Statalist The Stata Listserver


[Date Prev][Date Next][Thread Prev][Thread Next][Date index][Thread index]

st: Understanding the difference between gen and egen


From   Dick Campbell <dcamp@uic.edu>
To   "statalist-hsphsun2.harvard.edu" <statalist@hsphsun2.harvard.edu>
Subject   st: Understanding the difference between gen and egen
Date   Tue, 13 Jun 2006 11:41:01 -0500

I am now a confirmed Stata user and love it for all the reasons
that Phil Schumm outlined the other day and more. But the recent
note from a user regarding sums within id reminds me of how
difficult it is sometimes for new users to get a handle on relatively
simple things. In the current case, if I look up "sum" in the master
index, I am directed to -egen-. If I go to -egen-, somewhat surprisingly,
I don't find -sum- listed in the list of egen functions beginning on page 101
of the Data Management manual or summary of that list on page 105.
Nor is it available in the drop down list of egen functions
I can do -sum- as a function using -gen- but then I get a running sum, not
a total.

It struck me that perhaps -help egenmore- would show me the sum function.
but no luck. A little further digging led me to the documentation for the -sum- function
on page 157 which tells me that I can get a running sum and which directs
me to an "alternative sum function" in -egen-. What I did eventually find in
the documentation for -egen- was the -total- function which does indeed
produce a sum. But so does the -sum- function, so one is apparently an alias for the other.

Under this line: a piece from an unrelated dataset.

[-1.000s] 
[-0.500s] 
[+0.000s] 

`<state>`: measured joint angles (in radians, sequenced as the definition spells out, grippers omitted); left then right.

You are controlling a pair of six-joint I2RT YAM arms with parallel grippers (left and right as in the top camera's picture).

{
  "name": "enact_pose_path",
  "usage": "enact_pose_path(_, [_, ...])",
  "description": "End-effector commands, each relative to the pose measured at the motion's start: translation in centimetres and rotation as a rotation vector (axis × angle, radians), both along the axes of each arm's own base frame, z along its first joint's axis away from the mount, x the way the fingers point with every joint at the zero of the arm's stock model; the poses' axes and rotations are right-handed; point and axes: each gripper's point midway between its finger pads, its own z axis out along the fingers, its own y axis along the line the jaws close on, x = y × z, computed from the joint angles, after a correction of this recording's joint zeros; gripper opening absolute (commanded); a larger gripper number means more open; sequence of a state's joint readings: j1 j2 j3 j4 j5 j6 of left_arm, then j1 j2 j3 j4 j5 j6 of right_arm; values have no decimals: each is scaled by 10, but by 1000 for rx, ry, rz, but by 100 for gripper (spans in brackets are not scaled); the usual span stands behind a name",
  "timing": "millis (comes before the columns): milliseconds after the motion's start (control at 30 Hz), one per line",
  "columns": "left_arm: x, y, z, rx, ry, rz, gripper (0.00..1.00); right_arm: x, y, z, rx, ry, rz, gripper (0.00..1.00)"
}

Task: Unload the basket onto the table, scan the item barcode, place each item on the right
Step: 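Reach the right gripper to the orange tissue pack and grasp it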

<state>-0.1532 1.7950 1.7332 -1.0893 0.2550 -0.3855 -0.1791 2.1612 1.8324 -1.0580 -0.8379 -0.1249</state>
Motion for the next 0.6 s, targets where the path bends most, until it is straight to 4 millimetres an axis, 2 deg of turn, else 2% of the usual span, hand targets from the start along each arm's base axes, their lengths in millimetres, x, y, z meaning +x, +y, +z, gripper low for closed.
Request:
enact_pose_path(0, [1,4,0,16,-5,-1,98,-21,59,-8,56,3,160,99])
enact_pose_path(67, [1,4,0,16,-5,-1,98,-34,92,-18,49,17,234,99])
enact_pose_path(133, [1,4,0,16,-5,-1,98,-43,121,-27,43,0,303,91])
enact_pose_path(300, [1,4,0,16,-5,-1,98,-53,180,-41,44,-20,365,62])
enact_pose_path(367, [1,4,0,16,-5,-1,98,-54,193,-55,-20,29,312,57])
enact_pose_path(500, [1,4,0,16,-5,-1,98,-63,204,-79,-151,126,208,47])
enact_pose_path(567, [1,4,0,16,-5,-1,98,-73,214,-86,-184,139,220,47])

This all may be an oversight or a failure on my part to see the obvious, but
in general, I find the distinction between -gen- and -egen- to be confusing.
It would seem logical that all of this stuff could be handled by -gen-. But
-gen- is not accessible to users, being a built in command, while -egen- is and
various users have added various things to it. Thus, I guess the reason for
-egen- is that it is user accessible, not that it has some special status relative
to -gen-. To a new user, however, and even to more experienced ones,
this is all a bit confusing. Perhaps one of Nick's Stata Journal articles has
clarified all of this, but new users won't have access to it.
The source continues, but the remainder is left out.